I have this vision. I am humming and cutting fresh herbs from the window box (where they grow all year round) and throwing them into a salad or some kind of fancy marinade. I have shopped for my cheese at a local farmer’s market and everything is free range and organic and gourmet. I grow the zucchini myself in a garden out back and also the tomato. I sip at a glass of white wine—something decent but not decadent–as I cook, and listen to some opera or maybe a bit of jazz. My hair sits stylishly on top of my head and my slim-fitting ensemble of jeans and silk (or perhaps cashmere?) t-shirt are partially covered with a Parisian-looking apron. My husband stands nearby, washing the dishes in advance and our daughter sits peacefully reading Homer, Dickens or perhaps Naomi Klein. Dinner is timed perfectly and we all sit down together, savor the food, discuss cultural issues and enjoy each other’s company.
And then there’s reality. There is no window box because we cannot keep plants alive in this house and even if by some miracle there were herbs, I would probably cut myself with the scissors, burn the sauce, yell at my poor husband, stick my child in front of a (brain-cell-killing) DVD, spill the burnt sauce down the front of my pants and drink the entire bottle of wine. If there were dessert anywhere, I’d polish that off too. If I’d actually managed to shop at a farmer’s market it would have been two weeks ago and everything would already have gone bad, except perhaps the cheese, which I would also eat. And I would not be looking all casually elegant or any kind of European, much less Parisian, either. My hair would be sticking out all over the place and there would be pasta in it, there would be no apron, I’d have a greasy handprint somewhere on my chest and I would stand hissing and swearing and possibly crying in the middle of the kitchen. Dinner would be peanut butter and jelly sandwiches or take-out. And that’s just one meal.

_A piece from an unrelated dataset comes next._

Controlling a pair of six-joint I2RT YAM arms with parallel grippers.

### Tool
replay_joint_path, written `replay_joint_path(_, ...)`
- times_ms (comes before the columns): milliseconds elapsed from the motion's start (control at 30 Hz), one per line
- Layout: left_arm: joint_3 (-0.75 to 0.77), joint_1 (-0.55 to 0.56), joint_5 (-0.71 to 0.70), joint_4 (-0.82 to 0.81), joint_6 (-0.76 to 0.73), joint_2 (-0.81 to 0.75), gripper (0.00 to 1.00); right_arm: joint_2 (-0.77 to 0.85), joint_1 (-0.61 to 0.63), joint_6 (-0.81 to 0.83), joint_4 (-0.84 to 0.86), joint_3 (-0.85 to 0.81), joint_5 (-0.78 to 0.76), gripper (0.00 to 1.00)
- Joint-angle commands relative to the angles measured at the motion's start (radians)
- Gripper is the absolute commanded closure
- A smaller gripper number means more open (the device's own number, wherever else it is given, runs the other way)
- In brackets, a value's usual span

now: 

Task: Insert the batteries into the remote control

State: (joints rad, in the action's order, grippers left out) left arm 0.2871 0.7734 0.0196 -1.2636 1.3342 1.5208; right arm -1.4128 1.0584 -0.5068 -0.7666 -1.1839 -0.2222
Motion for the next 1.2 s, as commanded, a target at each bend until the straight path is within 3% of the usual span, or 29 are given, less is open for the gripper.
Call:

This might be on the extreme end, as examples go, but cooking stresses me out. First, I never have all the groceries I need when I need them. Second, I dislike chopping things. Third, I hate having a mess and there seems to be no way to cook without making one and if you try to “clean as you go” something inevitably burns or melts or goes putrid while you’re doing it. Fourth, I hate having to follow a recipe, but that’s the only way things ever turn out. Fifth, no matter how many times I follow a recipe, I can never seem to commit it to memory so cooking makes me feel stupid. Sixth, cooking takes FOREVER and I never think to cook until I’m already starving. Seventh, you put in all that effort and then, instead of winning all kinds of awards for you major achievement, people just eat the food and you’re back to where you started with the addition of a big mess to clean up. And that’s if whatever you’ve cooked actually turns out, which is a big “if” in my case.
But clearly, a woman cannot live on frozen dinners, grilled cheese and take-out and expect to thrive. Not to mention that I have a husband (who would cook except for his crazy work hours) and a child who (at nineteen months) is too young for Dickens (much less chef school where we could get her trained up to feed us) and needs to be provided with good nutrition and decent-tasting meals.
So I want to learn how to cook. Well, that’s not quite true. I want to want to learn how to cook. At the very least, I want there to be cooking. Somehow. I’m taking advice from all corners and no solution is beneath consideration at this point. Any ideas?